The differential diagnoses for serotonin syndrome are extensive. It includes neuroleptic malignant syndrome (NMS), malignant hyperthermia, anticholinergic toxicity, serotonergic discontinuation syndrome, sympathomimetic drug intoxication, meningitis, encephalitis, heat stroke, and central hyperthermia [3]. The main differential diagnosis is NMS which often has a slower onset, is associated with hyperthermia (>38 °C), and has a much higher mortality [16]. Table 49.3 summarizes some of the clinical features and diagnostic aids that differentiate NMS, malignant hyperthermia, and serotonin syndrome.
Table 49.3
Differentiating serotonin syndrome among common presentations
Serotonin syndrome | Neuroleptic malignant syndrome | Malignant hyperthermia | |
---|---|---|---|
Onset and resolution | Develops within 24 h | Develops over days to weeks | Develops in minutes or within 24 h |
Resolves within 24 h of treatment | Resolves within days to weeks with treatment | ||
Causative agents | Serotonin agonists | Dopamine antagonists | Halogenated inhalational anesthetics or depolarizing muscle relaxants |
Neuromuscular changes | Hyperreactivity | Muscular rigidity and bradyreflexia | Rigidity and hyporeflexia |
Treatment agents | Discontinue serotonergic agents; benzodiazepinesa; cyproheptadineb | Bromocriptine | Dantrolene |
During the preoperative evaluation, emphasis should be placed on the history of ingested substances including prescription drug use, over-the-counter medication and dietary supplement use, illicit substance use, and any recent changes in dosing or addition of new drugs to a drug regimen.
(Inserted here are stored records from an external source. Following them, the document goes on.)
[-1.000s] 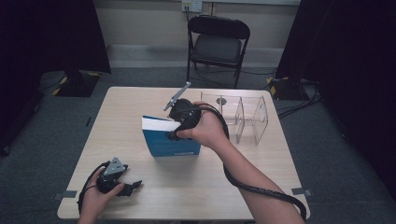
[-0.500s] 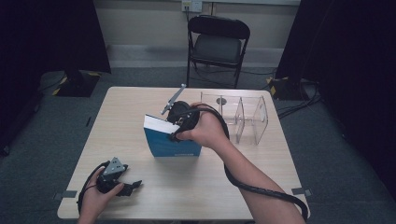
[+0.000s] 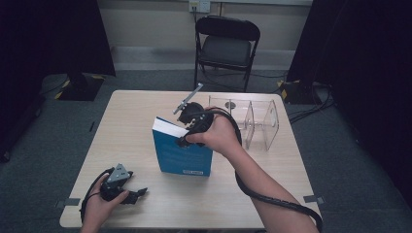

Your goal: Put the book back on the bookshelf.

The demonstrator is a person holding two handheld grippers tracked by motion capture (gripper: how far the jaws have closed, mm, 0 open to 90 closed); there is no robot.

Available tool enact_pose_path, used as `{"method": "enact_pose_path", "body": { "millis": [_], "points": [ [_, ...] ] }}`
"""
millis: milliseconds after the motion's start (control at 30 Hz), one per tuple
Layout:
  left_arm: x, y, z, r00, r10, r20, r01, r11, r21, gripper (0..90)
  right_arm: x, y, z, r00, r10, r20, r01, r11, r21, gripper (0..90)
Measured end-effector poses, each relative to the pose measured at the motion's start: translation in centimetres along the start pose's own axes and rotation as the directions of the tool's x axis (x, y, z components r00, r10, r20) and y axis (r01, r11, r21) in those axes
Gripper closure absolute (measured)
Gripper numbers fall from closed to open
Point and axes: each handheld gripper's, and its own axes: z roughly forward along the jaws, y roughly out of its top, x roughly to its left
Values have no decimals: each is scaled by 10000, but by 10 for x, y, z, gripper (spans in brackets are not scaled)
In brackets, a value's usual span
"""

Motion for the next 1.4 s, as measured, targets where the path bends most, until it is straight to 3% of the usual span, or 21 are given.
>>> {"method": "enact_pose_path", "body": {
  "millis": [267, 400, 667, 800, 1200, 1400],
  "points": [
    [0, 0, 0, 10000, 30, -9, -30, 10000, 29, 136, -5, -4, 0, 9984, -512, 260, 523, 9977, -438, 576],
    [0, 0, 0, 10000, 27, -11, -27, 10000, 28, 136, -4, -5, 1, 9980, -628, 56, 630, 9974, -354, 558],
    [0, 0, 0, 10000, 23, -11, -23, 10000, 28, 136, -9, -8, 3, 9928, -1136, 377, 1156, 9918, -554, 486],
    [0, 0, -1, 10000, 53, -14, -53, 10000, 52, 136, -11, -12, 3, 9973, -724, 145, 731, 9957, -562, 441],
    [0, 0, 0, 10000, 59, -14, -59, 10000, 52, 136, -20, -28, -4, 9977, -607, 294, 623, 9965, -563, 389],
    [0, 0, 0, 10000, 14, -46, -14, 10000, -32, 136, -24, -36, -4, 9964, -800, 269, 817, 9945, -657, 372]
  ]
}}
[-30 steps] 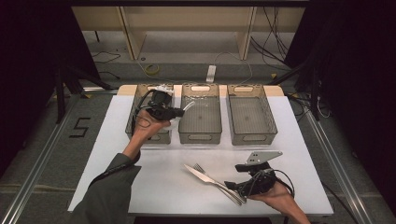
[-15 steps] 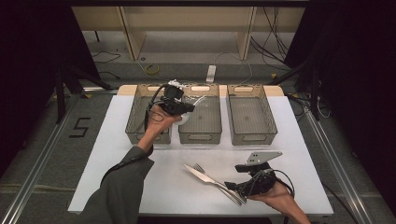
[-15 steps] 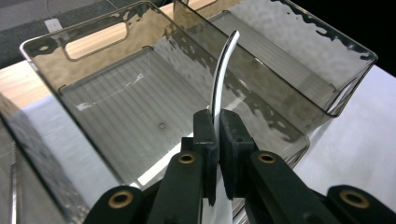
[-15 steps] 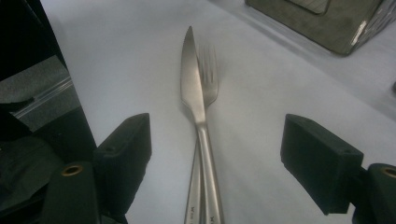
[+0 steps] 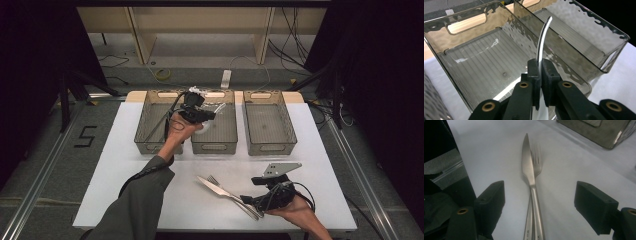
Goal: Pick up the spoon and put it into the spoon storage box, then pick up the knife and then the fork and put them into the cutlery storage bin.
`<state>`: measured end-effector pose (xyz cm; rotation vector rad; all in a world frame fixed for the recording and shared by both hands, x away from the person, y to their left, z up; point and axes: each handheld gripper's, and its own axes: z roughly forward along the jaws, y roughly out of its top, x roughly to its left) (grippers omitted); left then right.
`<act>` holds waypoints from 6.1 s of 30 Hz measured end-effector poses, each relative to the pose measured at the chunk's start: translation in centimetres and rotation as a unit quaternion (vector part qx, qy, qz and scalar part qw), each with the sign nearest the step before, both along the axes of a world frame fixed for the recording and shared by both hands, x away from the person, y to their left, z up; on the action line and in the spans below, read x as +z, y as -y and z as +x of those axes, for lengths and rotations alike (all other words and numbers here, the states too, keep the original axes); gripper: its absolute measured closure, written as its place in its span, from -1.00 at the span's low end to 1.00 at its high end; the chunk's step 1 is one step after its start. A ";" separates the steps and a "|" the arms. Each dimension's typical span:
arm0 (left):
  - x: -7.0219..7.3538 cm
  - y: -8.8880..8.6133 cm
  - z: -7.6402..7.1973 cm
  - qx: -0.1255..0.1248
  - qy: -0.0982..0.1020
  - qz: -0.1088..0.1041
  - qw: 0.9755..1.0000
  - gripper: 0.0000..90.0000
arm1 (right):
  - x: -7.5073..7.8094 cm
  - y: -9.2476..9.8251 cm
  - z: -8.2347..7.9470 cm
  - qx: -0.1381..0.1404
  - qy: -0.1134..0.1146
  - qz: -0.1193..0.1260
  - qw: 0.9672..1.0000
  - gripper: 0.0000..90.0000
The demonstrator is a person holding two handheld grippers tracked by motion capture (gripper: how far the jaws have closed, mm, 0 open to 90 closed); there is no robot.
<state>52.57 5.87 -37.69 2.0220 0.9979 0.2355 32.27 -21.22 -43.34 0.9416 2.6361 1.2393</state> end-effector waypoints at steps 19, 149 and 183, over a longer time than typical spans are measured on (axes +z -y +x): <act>-2.4 0.4 1.1 0.039 -0.023 -0.002 0.999 0.89 | 0.0 -0.1 0.0 0.003 0.001 -0.002 1.000 -0.43; -3.6 -11.1 -18.8 -0.037 0.083 -0.057 0.994 -0.64 | -2.1 -6.1 3.9 0.089 -0.127 -0.231 0.961 0.73; -3.6 -11.2 -18.8 -0.033 0.086 -0.058 0.994 -0.64 | -2.3 -7.7 3.6 0.119 -0.081 -0.296 0.944 0.80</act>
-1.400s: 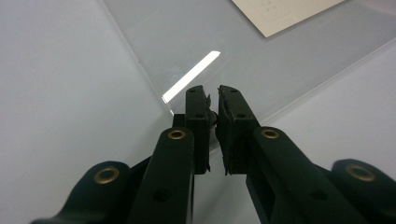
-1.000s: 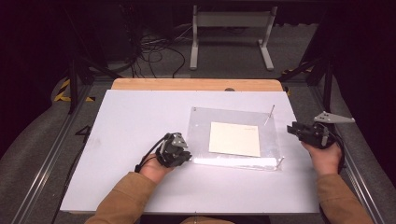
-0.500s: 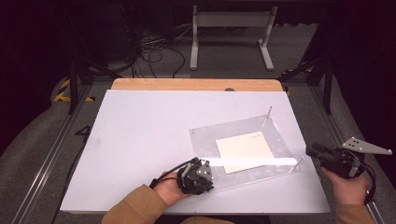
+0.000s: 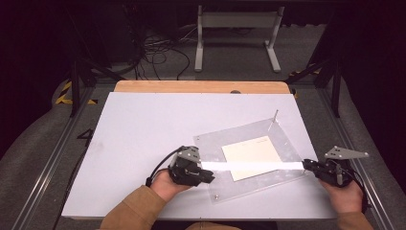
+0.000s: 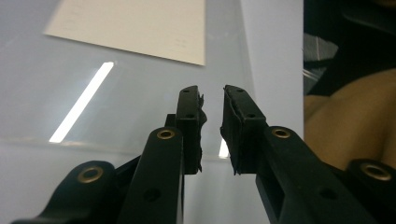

The onset and description of symptoms and the presence of any comorbidity are of utmost importance. Certain comorbidities, such as depression and chronic pain, may clue the clinician into the use of drugs that can precipitate serotonin syndrome [3]. Hypertension, atherosclerosis, and hyperlipidemia are all associated with reduced endothelial MAO activity which affects serotonin metabolism [17]. Also, a higher incidence of serotonin syndrome has been reported in patients with end-stage renal disease who are on selective serotonin reuptake inhibitors (SSRIs) and hemodialysis. These patients are prone to developing serotonin toxicity, suggesting that this increased toxicity could be related to a decrease in renal function [3, 4]. Furthermore, predisposing factors such as inherited or acquired deficits in peripheral serotonin metabolism may contribute to the development of serotonin syndrome. The preexisting conditions illustrated above coupled with the use of serotonergic drugs increase the chances of serotonin syndrome [17].